MM: Sehr geehrter Herr Dr. Hever, sie
bezeichnen sich selbst nicht als Zionisten und nicht als Antizionisten,
treten aber gleichzeitig für ein gleichberechtigtes Miteinander aller
Bürger Palästinas ein, wie passt das zusammen?
Dr. Hever:
Ich denke, dass die Diskussion über die Geschichte und Vielfalt des
Zionismus interessant ist, aber hier nicht besonders relevant. Vergessen
wir nicht, dass der Antizionismus als Bewegung zumeist eine Bewegung
ultra-orthodoxer praktizierender Juden ist. Selbstverständlich gibt es
auch Antizionisten, die aus anderen Gruppierungen kommen, und ich
respektiere ihr Recht, sich selbst als Antizionisten zu beschreiben,
selbst wenn sie innerhalb dieser Bewegung eine Minderheit darstellen.
Genauso sollten wir nicht vergessen, dass die zionistische Bewegung
selbst unterschiedlich ist. Die Mehrheit identifiziert sich mit der
rassistischen Politik des Staates Israel, aber es gibt auch Menschen,
die gleiche Rechte für Palästinensern anstreben, die die BDS-Bewegung
unterstützen, die gegen die Ungerechtigkeiten in Palästina kämpfen und
sich Zionisten nennen. Ich respektiere ihr Recht, sich selbst als
Zionisten zu bezeichnen, auch wenn sie innerhalb dieser Bewegung eine
Minderheit sind. Wegen dieser kleinen Gruppe an Menschen nenne ich mich
nicht Antizionist. Es ist wichtiger für mich, für Gerechtigkeit,
Gleichheit und Freiheit zu kämpfen als für Bezeichnungen.

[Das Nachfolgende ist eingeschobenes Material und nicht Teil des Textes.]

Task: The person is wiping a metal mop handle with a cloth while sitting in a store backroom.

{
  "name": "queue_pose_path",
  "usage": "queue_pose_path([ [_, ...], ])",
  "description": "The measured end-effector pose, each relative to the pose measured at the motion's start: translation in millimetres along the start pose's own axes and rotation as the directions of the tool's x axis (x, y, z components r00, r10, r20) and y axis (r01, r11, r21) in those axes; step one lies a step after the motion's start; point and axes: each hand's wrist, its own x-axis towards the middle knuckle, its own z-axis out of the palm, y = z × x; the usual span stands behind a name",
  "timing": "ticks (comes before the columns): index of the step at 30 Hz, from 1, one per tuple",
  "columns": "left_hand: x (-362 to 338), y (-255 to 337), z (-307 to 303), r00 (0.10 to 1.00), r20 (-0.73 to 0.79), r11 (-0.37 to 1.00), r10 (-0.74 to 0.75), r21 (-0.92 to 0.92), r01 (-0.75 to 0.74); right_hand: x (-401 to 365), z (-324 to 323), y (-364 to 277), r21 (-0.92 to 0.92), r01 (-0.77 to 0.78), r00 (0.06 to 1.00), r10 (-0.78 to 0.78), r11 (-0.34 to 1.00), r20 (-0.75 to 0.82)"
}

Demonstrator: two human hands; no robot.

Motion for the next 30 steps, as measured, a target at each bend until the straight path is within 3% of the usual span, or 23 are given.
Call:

I think that the discussion of the history and
diversity of Zionism is interesting, but not very relevant here. Let’s
not forget that anti-Zionism as a movement is mostly a movement of
Ultra-Orthorodox observant Jews. Of course, there are also anti-Zionists
who come from other groups and I respect their right to define
themselves as anti-Zionists, even if they are the minority within this
movement. In the same way, let’s not forget that the Zionist movement
itself is varied. The majority identifies itself with racist policies of
the State of Israel, but there are also people who promote equal rights
to Palestinians, who support the BDS movement, who struggle against the
injustices in Palestine and call themselves Zionists. I respect their
right to define themselves as Zionists even if they are a minority
within this movement. Because of this small group of people, I do not
call myself an anti-Zionist. It is more important for me to struggle for
justice, equality and freedom than it is over labels.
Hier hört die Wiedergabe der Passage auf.